[WHAT IS EXPECTED]
Find the lines of data that contain the string "green", then list them.

[DATA RECORDS]
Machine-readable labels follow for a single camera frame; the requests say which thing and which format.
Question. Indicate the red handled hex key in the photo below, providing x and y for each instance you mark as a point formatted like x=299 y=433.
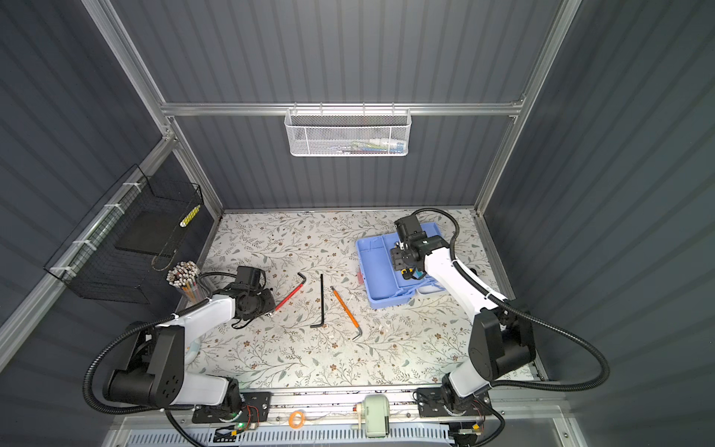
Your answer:
x=293 y=293

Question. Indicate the yellow green marker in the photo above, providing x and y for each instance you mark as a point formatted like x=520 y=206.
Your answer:
x=190 y=216

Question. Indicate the white blue tool box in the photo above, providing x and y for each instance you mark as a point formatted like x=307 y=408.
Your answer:
x=384 y=285

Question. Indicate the black wire side basket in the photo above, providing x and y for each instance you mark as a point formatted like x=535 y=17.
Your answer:
x=124 y=253

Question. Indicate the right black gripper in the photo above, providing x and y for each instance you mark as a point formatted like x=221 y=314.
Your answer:
x=397 y=259

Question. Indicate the mint green device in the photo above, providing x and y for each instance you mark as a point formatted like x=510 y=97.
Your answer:
x=373 y=415

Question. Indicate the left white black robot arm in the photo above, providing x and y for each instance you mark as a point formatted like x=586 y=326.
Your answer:
x=144 y=369

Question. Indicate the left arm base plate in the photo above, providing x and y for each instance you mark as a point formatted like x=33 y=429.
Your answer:
x=251 y=407

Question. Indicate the orange pencil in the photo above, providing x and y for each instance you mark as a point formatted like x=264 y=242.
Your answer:
x=346 y=308

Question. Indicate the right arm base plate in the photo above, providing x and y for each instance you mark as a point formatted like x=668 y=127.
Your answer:
x=433 y=403

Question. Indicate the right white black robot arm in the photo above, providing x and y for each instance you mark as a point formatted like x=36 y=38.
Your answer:
x=502 y=335

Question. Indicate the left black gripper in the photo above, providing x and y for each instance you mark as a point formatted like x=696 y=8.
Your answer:
x=265 y=293

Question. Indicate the black hex key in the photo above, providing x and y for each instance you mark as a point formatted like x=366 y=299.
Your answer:
x=321 y=323

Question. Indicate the white wire wall basket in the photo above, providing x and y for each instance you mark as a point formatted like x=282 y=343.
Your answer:
x=353 y=132

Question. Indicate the yellow black utility knife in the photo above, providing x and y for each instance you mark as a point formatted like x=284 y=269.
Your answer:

[RESPONSE BOX]
Question. Indicate the yellow green marker in the photo above, providing x and y for each instance you mark as a point formatted like x=520 y=206.
Question. Indicate the mint green device in the photo above, providing x and y for each instance you mark as a point formatted like x=510 y=97.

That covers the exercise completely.